--- Aim of the exercise ---
Show, from the entries below, every line in which "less" appears.

Records drawn from a dataset:
____________________

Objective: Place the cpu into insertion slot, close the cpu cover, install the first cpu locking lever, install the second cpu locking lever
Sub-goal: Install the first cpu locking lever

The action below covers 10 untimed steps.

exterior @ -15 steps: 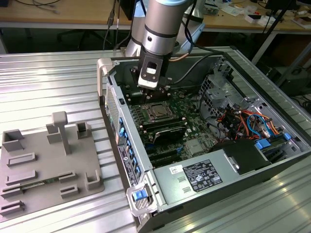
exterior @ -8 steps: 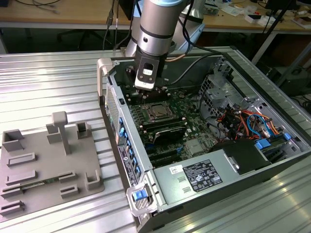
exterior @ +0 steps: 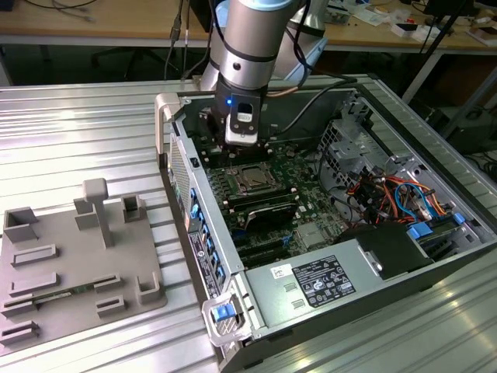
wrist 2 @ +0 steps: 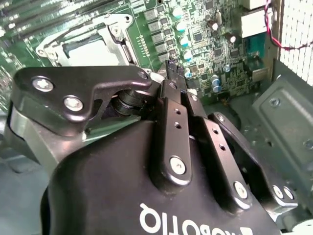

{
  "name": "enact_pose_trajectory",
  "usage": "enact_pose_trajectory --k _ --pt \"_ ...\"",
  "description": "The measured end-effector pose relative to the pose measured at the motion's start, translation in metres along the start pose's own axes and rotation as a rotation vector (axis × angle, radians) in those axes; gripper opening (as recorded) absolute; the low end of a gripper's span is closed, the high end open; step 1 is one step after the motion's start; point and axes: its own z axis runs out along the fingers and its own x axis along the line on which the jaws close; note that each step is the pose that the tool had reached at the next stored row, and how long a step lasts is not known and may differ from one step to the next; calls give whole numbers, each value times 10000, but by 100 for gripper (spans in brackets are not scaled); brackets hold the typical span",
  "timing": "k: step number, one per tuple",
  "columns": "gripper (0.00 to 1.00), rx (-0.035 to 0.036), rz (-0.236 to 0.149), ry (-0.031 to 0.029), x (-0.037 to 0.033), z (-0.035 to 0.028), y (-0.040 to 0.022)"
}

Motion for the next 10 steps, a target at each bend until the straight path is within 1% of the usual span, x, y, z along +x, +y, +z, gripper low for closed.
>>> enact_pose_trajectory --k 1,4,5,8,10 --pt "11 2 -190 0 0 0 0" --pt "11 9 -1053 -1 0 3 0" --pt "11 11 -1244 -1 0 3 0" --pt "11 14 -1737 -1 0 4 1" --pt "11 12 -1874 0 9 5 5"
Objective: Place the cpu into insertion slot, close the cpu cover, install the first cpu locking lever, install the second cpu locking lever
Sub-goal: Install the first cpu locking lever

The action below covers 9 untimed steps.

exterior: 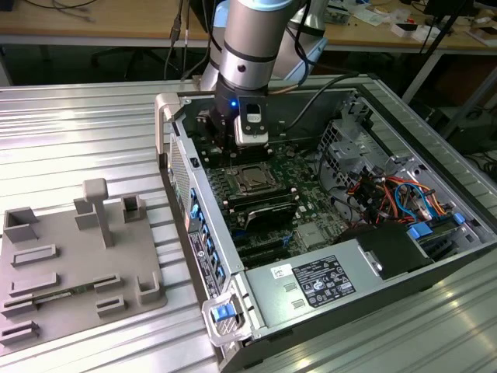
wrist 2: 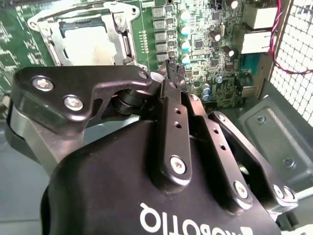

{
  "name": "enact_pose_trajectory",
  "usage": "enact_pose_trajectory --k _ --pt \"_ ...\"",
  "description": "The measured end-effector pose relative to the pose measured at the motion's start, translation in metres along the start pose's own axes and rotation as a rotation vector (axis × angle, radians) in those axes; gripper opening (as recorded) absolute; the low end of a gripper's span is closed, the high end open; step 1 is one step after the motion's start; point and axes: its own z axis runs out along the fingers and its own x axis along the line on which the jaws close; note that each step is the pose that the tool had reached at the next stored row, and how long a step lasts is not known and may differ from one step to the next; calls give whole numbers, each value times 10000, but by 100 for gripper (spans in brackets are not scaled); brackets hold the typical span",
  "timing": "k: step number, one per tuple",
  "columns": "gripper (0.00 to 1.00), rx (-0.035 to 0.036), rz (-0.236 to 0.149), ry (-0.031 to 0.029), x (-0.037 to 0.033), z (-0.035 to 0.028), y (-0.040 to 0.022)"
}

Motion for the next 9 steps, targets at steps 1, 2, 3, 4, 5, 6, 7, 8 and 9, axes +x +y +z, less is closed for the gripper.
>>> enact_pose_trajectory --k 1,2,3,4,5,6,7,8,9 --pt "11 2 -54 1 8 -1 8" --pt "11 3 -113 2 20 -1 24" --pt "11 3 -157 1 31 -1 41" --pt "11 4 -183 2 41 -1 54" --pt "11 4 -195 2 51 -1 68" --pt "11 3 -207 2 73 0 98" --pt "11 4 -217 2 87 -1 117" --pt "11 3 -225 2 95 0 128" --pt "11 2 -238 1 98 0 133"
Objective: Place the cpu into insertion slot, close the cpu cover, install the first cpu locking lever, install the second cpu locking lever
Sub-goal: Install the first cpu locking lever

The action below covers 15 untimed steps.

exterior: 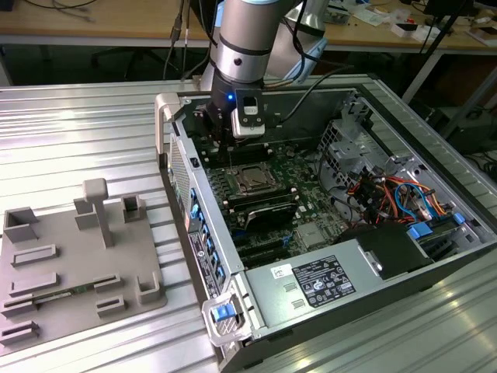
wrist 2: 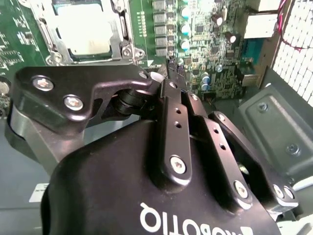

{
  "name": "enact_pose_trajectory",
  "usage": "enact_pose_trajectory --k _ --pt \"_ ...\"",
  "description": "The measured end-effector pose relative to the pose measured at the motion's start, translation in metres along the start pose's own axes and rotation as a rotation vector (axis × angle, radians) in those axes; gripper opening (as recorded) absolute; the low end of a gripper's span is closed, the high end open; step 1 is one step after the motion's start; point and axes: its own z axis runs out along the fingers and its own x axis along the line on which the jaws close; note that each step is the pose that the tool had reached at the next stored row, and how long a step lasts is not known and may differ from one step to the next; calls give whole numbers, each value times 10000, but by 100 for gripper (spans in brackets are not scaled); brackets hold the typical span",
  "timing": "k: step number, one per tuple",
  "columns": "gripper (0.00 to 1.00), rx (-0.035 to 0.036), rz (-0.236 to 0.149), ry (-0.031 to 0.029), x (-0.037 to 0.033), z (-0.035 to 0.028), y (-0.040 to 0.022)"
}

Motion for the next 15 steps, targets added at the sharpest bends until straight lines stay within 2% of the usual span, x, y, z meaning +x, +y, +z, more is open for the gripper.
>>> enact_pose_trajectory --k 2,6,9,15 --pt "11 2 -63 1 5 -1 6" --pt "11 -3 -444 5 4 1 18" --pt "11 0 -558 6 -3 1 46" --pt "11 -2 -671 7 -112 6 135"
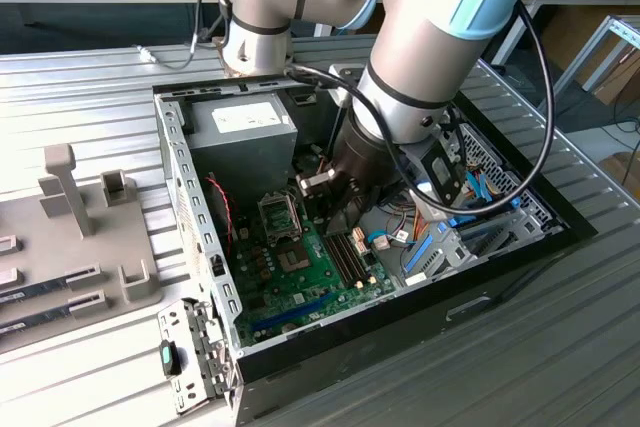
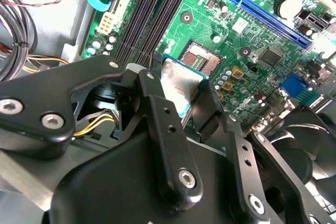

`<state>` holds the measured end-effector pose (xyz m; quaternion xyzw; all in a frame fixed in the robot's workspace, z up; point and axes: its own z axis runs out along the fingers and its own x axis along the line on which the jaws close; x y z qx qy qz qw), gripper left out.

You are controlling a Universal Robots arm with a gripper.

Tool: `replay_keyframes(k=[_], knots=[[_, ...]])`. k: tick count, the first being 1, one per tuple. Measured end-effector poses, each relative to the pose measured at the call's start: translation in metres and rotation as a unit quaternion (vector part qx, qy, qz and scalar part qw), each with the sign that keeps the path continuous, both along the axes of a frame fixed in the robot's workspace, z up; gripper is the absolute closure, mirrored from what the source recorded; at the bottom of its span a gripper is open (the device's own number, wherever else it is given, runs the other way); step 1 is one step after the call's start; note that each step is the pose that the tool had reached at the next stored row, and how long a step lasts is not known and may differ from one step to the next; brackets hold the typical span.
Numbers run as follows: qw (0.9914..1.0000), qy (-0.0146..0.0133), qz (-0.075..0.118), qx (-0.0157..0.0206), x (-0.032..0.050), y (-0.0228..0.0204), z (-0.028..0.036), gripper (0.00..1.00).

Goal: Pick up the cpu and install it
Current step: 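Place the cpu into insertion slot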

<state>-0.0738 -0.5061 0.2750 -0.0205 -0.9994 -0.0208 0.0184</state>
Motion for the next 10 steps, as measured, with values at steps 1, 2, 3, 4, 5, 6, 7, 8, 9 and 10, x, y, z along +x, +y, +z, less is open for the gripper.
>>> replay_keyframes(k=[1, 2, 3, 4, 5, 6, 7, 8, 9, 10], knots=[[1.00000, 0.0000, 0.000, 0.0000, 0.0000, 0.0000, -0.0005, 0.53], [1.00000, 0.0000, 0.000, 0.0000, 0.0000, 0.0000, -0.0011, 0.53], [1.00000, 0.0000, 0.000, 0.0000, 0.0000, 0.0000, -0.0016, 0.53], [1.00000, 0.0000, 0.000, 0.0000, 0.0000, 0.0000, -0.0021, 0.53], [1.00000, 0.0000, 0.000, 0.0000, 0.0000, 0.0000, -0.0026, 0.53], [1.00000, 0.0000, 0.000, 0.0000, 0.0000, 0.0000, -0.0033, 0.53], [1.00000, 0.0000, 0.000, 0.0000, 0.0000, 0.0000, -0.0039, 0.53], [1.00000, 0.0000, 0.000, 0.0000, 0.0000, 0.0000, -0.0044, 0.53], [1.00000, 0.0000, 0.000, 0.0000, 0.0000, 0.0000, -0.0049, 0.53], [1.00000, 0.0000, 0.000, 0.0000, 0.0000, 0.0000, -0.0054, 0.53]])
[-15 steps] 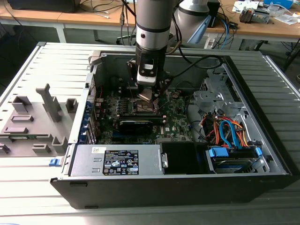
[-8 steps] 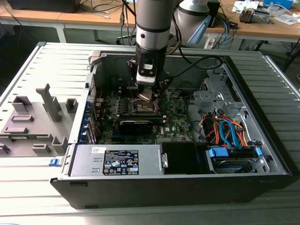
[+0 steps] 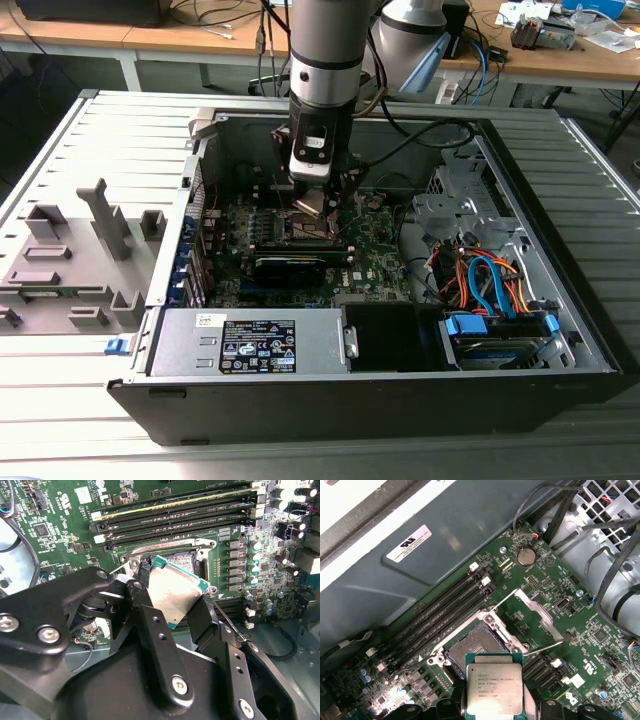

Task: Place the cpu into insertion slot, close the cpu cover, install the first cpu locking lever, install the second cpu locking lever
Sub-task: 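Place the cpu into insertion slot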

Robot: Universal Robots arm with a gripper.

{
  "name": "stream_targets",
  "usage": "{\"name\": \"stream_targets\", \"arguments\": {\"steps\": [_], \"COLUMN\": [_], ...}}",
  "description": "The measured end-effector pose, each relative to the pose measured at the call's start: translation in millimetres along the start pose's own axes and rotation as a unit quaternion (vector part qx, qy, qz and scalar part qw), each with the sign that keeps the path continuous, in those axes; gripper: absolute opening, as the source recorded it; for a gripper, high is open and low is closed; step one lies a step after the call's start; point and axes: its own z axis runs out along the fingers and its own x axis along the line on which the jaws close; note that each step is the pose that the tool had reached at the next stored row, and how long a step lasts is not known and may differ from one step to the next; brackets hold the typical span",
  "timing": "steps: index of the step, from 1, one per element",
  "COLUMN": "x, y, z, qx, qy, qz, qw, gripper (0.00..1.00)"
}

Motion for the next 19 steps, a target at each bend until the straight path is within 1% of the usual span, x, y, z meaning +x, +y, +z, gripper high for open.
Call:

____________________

--- Answer to this exercise ---
Motion for the next 9 steps, targets at steps 1, 2, 3, 4, 5, 6, 7, 8 and 9, axes +x +y +z, less is closed for the gripper.
Motion for the next 10 steps, as measured, with values at steps 1, 2, 3, 4, 5, 6, 7, 8, 9 and 10, x, y, z along +x, +y, +z, less is open for the gripper.

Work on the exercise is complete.